Baca juga : Jalan Beton Rp 3,9 Miliar di Bergas Retak: Dugaan Korupsi Spek Kwalitas Cor dan Ancaman Hukuman
Fenomena ini kini menjadi buah bibir di kalangan warga, yang melihatnya sebagai contoh klasik “petinggi cawe-cawean” yang memprioritaskan kekuasaan atas kemakmuran rakyat. Seorang warga senior di Kelurahan Batunadua, yang enggan disebut namanya demi menghindari tekanan, berujar kepada Insight Nusantara, “Investor Suzuya kabur ke kabupaten lain gara-gara ini. Kita yang rugi, ribuan lapangan kerja hilang begitu saja, sementara pemimpin sibuk rebutan kursi partai.” Suara ini bergema di warung kopi dan grup komunitas online, di mana warga menilai bahwa tanpa RTRW, Padangsidimpuan berisiko kehilangan momentum sebagai “kota salak” yang strategis di segitiga emas Tapanuli Selatan.
Kegagalan ini menyoroti dilema klasik dalam tata kelola daerah: konflik antara kepentingan politik jangka pendek dan perencanaan pembangunan berkelanjutan. Analisis dari pakar tata ruang Universitas Graha Nusantara Padangsidimpuan, Abdul Latif Lubis, menegaskan bahwa RTRW bukan sekadar dokumen administratif, melainkan instrumen hukum mengikat yang menjamin kepastian investasi. “Tanpa itu, daerah seperti Padangsidimpuan rawan kehilangan peluang, karena investor mencari zona yang jelas untuk industri dan perdagangan,” ujar Lubis, mengutip prinsip Undang-Undang Nomor 26 Tahun 2007 tentang Penataan Ruang. KADIN Kota Padangsidimpuan juga mendesak percepatan, menekankan bahwa keterlibatan pelaku usaha sejak awal bisa mencegah mandek seperti ini.
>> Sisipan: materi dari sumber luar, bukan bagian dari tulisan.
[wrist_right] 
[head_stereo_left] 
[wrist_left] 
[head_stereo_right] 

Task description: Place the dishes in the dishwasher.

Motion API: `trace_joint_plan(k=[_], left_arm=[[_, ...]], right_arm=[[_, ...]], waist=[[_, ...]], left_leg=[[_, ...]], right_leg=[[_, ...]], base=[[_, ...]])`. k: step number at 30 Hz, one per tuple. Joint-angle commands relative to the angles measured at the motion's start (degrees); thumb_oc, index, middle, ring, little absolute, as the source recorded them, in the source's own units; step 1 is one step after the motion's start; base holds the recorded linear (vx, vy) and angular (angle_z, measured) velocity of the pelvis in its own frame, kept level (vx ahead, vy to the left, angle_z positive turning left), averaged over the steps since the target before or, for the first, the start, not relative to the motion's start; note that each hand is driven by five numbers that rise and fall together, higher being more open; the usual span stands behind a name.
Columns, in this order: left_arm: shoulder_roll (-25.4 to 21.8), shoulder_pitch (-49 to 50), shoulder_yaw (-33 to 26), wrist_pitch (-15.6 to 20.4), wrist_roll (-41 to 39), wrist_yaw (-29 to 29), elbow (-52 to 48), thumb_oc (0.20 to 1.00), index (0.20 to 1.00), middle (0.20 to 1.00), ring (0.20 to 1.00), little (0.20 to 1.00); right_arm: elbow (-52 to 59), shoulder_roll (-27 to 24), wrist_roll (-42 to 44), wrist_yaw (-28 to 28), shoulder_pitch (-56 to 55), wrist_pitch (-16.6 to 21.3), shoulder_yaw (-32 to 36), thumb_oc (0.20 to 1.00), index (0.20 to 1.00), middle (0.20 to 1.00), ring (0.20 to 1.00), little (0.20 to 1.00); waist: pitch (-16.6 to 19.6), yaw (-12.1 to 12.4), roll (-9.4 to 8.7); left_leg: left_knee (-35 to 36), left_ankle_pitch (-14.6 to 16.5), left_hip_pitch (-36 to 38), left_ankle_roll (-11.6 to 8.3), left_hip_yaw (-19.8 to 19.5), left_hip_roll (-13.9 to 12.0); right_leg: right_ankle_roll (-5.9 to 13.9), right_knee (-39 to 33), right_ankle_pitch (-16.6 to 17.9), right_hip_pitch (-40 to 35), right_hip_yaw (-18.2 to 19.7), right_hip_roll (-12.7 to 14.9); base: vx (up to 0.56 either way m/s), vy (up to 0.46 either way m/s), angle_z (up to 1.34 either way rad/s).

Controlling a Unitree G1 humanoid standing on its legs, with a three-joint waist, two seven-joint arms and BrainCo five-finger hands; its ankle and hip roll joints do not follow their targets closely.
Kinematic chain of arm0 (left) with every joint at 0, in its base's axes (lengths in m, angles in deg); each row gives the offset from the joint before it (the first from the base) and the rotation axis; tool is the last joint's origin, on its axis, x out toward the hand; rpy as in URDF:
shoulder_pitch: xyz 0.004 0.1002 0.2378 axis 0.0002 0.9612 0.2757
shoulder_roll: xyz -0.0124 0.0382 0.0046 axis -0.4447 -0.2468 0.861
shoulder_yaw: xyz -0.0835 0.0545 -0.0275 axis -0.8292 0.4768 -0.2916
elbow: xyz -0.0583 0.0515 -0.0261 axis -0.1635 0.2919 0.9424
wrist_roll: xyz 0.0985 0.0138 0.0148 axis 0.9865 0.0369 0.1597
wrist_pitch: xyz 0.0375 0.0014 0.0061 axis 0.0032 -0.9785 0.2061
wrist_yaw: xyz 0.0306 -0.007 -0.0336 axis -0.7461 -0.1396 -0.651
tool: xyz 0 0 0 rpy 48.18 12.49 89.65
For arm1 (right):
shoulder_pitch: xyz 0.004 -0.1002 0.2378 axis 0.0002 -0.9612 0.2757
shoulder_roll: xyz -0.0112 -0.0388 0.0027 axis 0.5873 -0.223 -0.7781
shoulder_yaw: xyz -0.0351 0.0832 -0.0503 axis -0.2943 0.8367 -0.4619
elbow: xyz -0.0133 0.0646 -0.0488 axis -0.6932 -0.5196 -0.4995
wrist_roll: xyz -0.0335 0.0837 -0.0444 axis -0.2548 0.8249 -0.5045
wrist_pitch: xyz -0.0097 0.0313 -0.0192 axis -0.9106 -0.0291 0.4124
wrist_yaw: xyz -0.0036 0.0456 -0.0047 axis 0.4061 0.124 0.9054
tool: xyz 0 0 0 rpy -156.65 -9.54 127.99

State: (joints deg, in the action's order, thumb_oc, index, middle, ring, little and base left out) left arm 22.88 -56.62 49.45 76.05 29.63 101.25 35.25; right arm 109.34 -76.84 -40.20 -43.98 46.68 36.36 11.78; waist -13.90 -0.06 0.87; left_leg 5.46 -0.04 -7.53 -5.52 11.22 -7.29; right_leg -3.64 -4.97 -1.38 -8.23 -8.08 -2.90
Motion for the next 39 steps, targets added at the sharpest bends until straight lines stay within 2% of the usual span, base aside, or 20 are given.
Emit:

Di tengah hiruk-pikuk tudingan, DPRD berjanji mendorong pembahasan ulang dalam paripurna mendatang, dengan harapan eksekutif kembali fokus. Namun, pertanyaan mendasar tetap menggantung: apakah ambisi menjadi ketua partai lebih berharga daripada ribuan pekerjaan yang lenyap? Padangsidimpuan, kota yang haus kemajuan, kini menunggu jawaban dari para pemimpinnya – bukan melalui pidato, tapi aksi nyata.